Early on in this season, the Lakers have been playing several underclassmen, somewhat by necessity, but also because they have been performing well. Lakers women’s soccer Head Coach, Katie Hultin, said the underclassmen have learned during this process.
“I think they are understanding the principles that we are trying to apply in the game,” Hultin said. “I think they are understanding that mistakes are okay, and it is all about their response and just kinda the work rate and work effort that it is going to take against big, strong, fast teams.”
Sophomore defender Kacy Lauer tallied the only goal of the game against Minnesota State. After a GVSU corner kick led to Lauer’s penalty kick, she knocked it in for her team-leading third goal in four matches. Lauer has emerged, among other young players, for the Lakers.
Junior Kendall Robertson was in the net for GVSU and showed out against the number eight team in the country, pitching a shutout on the back of a strong defense.
The Lakers have been performing well since their 0-1-1 start and are now on a three-game winning streak.
“Minnesota State was a really good reflection of the kind of growth and progress we are trying to get out of the season,” Hultin said.
GVSU followed up a huge two-win weekend with another big victory over their top rival. The Lakers jumped on Ferris early when just six minutes and 26 seconds into the first half junior midfielder Emma Chudik buried a shot to the goalkeeper’s short side to give the Lakers a 1-0 lead. Junior midfielder Ryann Fetty assisted in the play.
Less than five minutes later, FSU kept the pressure in the GVSU zone and a ball that spun off of Lauer’s foot as she tried to clear spun past Lakers’ freshman goalkeeper Isabella Imes and into the net for an own-goal.
GVSU put a handful of shots on goal in the first half (7) to FSU’s (3) but failed to score the rest of the half. FSU’s junior goalkeeper, Darya Mosallaei, made saves on four of those shots, while the Lakers’ redshirt freshman goalkeeper Imes did not have to make a save attempt on any of those shots on goal, just allowing the own-goal off of Lauer.

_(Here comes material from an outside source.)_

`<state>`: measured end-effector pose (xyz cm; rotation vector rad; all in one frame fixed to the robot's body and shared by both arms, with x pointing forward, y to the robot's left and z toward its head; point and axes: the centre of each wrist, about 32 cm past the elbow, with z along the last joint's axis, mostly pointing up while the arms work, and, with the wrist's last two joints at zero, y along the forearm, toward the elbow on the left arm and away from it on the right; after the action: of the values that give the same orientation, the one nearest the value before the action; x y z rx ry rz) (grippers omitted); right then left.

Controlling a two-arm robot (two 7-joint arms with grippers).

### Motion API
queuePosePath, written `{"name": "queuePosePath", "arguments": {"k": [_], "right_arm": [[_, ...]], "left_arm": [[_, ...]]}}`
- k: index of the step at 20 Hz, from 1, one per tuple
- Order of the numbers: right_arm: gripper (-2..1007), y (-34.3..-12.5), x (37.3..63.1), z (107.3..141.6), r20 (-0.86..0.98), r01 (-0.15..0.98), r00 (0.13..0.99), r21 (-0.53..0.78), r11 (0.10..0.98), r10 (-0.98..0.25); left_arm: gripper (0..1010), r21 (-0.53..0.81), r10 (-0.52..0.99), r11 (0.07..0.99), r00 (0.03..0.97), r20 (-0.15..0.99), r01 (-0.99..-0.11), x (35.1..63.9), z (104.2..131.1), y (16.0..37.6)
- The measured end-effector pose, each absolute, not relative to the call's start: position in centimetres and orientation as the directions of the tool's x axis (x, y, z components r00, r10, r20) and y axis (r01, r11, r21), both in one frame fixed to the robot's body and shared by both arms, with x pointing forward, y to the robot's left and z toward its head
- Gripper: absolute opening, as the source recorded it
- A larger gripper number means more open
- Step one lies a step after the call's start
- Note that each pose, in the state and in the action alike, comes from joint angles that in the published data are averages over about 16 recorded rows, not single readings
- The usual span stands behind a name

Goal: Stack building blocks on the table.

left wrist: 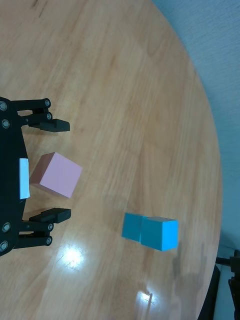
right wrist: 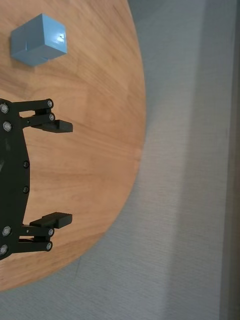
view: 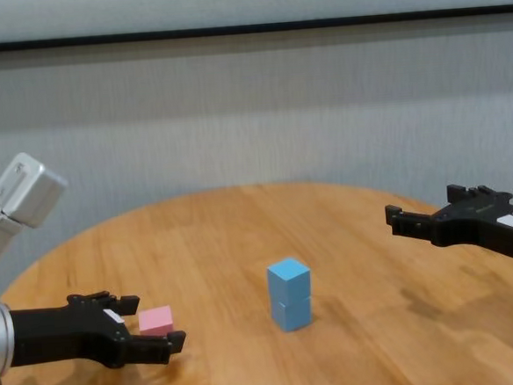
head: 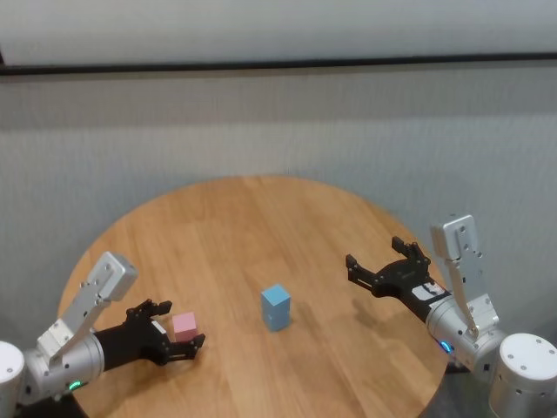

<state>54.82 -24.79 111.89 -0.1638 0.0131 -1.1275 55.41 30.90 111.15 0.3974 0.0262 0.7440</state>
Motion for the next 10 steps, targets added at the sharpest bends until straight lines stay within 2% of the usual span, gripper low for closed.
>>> {"name": "queuePosePath", "arguments": {"k": [10], "right_arm": [[1005, -24.79, 54.82, 111.89, 0.072, 0.898, 0.430, -0.137, 0.418, -0.900]], "left_arm": [[1002, 0.362, 0.658, 0.672, 0.745, 0.108, -0.646, 55.56, 110.96, 30.64]]}}
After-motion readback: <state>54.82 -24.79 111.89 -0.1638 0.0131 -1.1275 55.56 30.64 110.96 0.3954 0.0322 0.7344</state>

Early in the second half, the Bulldogs kept the ball in the Laker’s end but could not come away with a score. Instead, GVSU dominated the ball for the rest of the half, with what seemed to be most of the final 30 minutes played near midfield or inside FSU territory.

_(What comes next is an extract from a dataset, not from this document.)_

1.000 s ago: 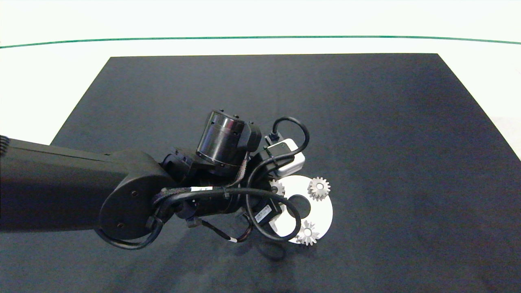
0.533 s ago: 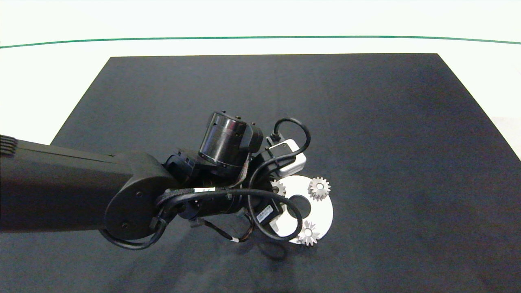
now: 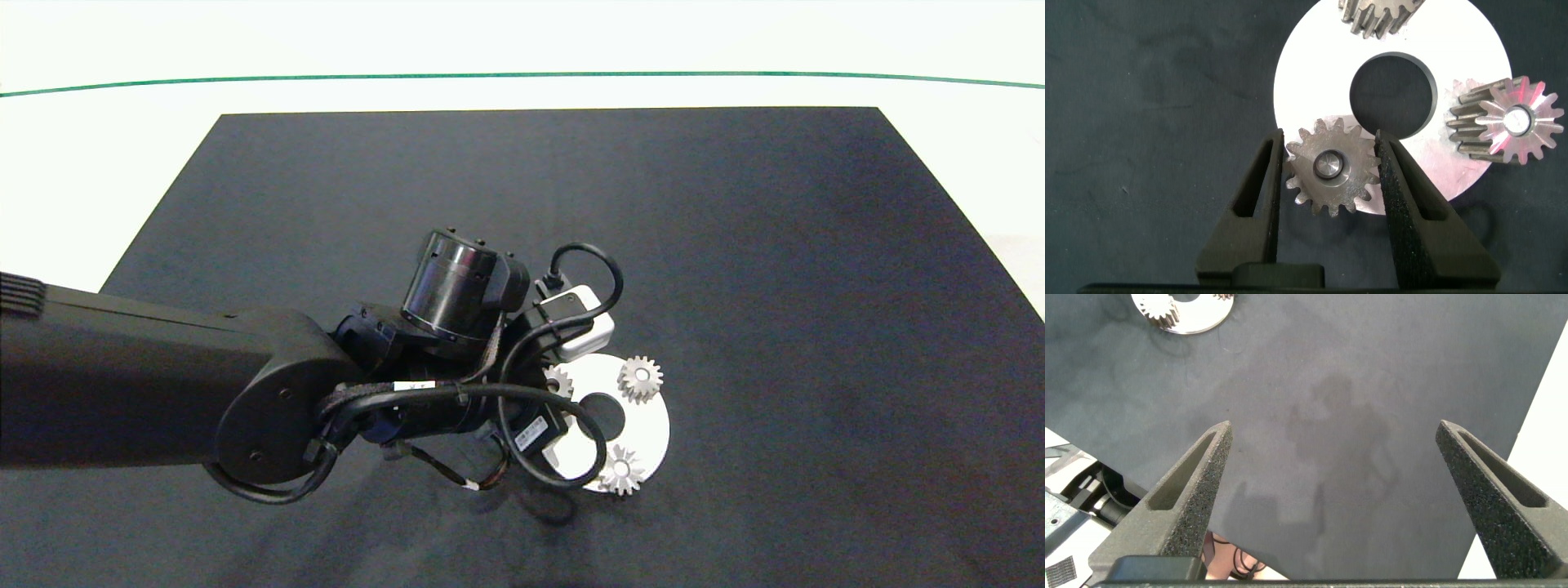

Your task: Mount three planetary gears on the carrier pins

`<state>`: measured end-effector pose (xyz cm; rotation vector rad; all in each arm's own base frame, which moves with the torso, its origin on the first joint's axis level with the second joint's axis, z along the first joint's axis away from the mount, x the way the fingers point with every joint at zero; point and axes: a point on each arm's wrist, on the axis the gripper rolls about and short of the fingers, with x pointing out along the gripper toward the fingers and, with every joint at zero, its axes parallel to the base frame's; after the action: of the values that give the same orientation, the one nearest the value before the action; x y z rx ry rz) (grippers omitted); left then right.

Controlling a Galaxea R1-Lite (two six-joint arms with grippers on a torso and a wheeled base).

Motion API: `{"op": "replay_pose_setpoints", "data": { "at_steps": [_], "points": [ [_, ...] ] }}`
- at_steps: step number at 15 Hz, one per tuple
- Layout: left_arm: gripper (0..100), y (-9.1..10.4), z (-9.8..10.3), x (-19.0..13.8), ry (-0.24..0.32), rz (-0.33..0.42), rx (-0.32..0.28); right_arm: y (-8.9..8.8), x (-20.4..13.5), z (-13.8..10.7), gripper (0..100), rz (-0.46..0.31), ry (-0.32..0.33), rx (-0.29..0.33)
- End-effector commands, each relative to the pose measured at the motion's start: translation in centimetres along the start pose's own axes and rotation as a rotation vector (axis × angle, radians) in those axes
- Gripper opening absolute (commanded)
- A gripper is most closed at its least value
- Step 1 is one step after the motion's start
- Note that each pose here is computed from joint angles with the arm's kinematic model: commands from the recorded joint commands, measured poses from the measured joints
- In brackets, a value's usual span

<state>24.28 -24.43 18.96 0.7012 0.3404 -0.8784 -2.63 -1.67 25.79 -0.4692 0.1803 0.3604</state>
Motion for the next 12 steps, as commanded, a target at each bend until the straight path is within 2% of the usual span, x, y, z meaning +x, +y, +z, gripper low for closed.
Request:
{"op": "replay_pose_setpoints", "data": {
  "at_steps": [1,6,9,12],
  "points": [
    [100,-0.1,0.0,0.0,0.002,-0.003,0.001,0.0,0.0,0.0,100,0.001,0.004,-0.003],
    [100,0.0,-0.1,0.0,0.004,-0.003,-0.005,0.1,0.2,-0.1,100,0.004,0.011,-0.004],
    [100,0.3,-0.1,-0.7,-0.005,0.011,-0.043,0.3,1.2,-0.3,100,0.022,0.056,0.023],
    [100,2.6,-1.1,-4.9,-0.031,0.103,-0.126,0.3,2.1,0.2,100,0.017,0.098,0.042]
  ]
}}
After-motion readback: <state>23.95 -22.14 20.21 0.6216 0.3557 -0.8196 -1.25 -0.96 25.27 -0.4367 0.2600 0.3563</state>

In turn, freshman Alli French made the Bulldogs pay at the 66:15 mark. French pushed it past Mosallaei on the same lower right side that Chudik scored on in the first half, French’s first of the season.
“It was really surreal for me. Everyone was manifesting the goal the whole day before the game,” French said. “I have been coming to Grand Valley camps ever since I was in second grade. I told myself that ever since I first came here that I was going to go here, so to get my goal against our rival that was really nice.”
The Bulldogs and Lakers played a tough-nosed and physical game, but the Lakers came out on top in the closing moments. A corner kick with less than 45 seconds remaining failed, as FSU sold out by putting Mosallaei in front of the opposing net. After a Laker knocked it out of bounds, the Bulldogs had another shot at a corner kick as one of their players went down with an injury at the 15-second mark. Another well-defended kick later and a cleared ball by the Lakers closed the game out for a hard-fought 2-1 GVSU victory.